The source of primary insomnia are excessive psychoemotional stresses. They lead to the development of the hyperactive state of the nervous system, which even with the onset of night time is supported by obsessive thoughts, fixated on the cause of stress, and is accompanied by an increase in the level of wakefulness, sensitivity to external stimuli. Over time, the main theme of these obsessive thoughts and the factor of insomnia can be the very fear of not falling asleep.

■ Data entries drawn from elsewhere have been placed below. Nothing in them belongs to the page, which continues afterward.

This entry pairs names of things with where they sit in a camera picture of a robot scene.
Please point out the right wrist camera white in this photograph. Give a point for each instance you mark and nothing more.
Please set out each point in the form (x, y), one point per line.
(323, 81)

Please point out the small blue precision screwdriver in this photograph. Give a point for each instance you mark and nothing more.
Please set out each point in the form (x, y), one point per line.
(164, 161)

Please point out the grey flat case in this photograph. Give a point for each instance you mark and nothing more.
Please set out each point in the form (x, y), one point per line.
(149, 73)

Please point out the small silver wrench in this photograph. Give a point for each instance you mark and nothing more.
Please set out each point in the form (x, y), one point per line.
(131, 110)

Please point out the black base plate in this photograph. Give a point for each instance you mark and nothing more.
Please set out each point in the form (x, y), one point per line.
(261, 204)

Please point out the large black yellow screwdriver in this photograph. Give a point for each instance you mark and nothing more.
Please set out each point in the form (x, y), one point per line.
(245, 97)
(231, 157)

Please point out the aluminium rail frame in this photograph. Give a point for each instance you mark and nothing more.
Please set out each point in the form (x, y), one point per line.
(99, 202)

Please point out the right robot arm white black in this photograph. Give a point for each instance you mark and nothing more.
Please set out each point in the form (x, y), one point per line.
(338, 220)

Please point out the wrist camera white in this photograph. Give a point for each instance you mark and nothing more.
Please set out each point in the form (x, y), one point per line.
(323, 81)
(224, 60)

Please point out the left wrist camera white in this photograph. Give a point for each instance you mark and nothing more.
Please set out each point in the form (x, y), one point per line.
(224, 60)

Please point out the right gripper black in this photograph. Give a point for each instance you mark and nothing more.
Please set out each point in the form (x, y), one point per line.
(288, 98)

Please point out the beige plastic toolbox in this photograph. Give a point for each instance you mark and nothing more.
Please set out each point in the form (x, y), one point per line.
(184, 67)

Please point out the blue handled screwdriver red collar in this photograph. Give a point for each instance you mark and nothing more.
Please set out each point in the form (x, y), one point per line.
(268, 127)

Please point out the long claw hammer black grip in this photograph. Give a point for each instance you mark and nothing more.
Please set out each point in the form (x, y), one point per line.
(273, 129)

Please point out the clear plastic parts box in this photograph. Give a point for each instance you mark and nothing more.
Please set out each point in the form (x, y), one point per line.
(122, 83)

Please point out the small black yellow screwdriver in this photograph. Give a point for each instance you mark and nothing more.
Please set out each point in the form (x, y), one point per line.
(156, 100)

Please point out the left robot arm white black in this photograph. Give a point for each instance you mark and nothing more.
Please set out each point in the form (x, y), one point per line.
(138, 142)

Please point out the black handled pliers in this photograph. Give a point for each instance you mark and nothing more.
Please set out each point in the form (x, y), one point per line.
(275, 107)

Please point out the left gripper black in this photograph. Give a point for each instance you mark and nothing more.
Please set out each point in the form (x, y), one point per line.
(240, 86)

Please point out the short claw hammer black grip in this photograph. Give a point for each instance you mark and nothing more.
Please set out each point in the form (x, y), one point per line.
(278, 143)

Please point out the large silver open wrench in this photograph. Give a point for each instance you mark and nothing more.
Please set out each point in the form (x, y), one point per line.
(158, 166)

Primary sleep disorders can occur in three forms:

- difficulties with falling asleep;
- early awakening, inability to sleep again;
- superficial, restless sleep with frequent awakenings during the night, a feeling of dissatisfaction with sleep even after its long duration.

RX zone
At the expressed disturbances of a dream the leading role in their medicamental treatment play prescription hypnotics of different groups, appointed exclusively by the doctor. Recall that a significant proportion of these drugs is on the subject-quantitative accounting and is released strictly on prescription (the bulk of benzodiazepines, Z-drugs, barbiturates). Since only a narrow circle of pharmacy organizations has the right to work with them, we will not consider them in the framework of this article, focusing on "normal" Rx-preparations.

The purpose of the application: ease of falling asleep, increasing the duration of sleep, reducing night awakenings with severe insomnia.

Principle of action: indiscriminately activate benzodiazepine receptors in the brainstem - increase the sensitivity of neuronal receptors to GABA (the main mediator of inhibition) - stimulate the inhibitory effect of GABA on the central nervous system.

Representatives of the group: phenazepam (generics - tablets Fenazepam, Fenzitat, Elzepam, etc.).

Features of the group
Benzodiazepines can depress the late phases of slow sleep and fast sleep, cause daytime lethargy and drowsiness, addiction, withdrawal syndrome, the formation of mental and physical dependence. In this regard, they gradually go to the background in the treatment of insomnia.

The purpose of the application is: to facilitate falling asleep, to reduce night awakenings, to improve the quality of sleep in severe forms of insomnia.

Principle of action: enhance the inhibitory effect of GABA on the central nervous system by selective stimulation of omega-1 benzodiazepine receptors in the brainstem.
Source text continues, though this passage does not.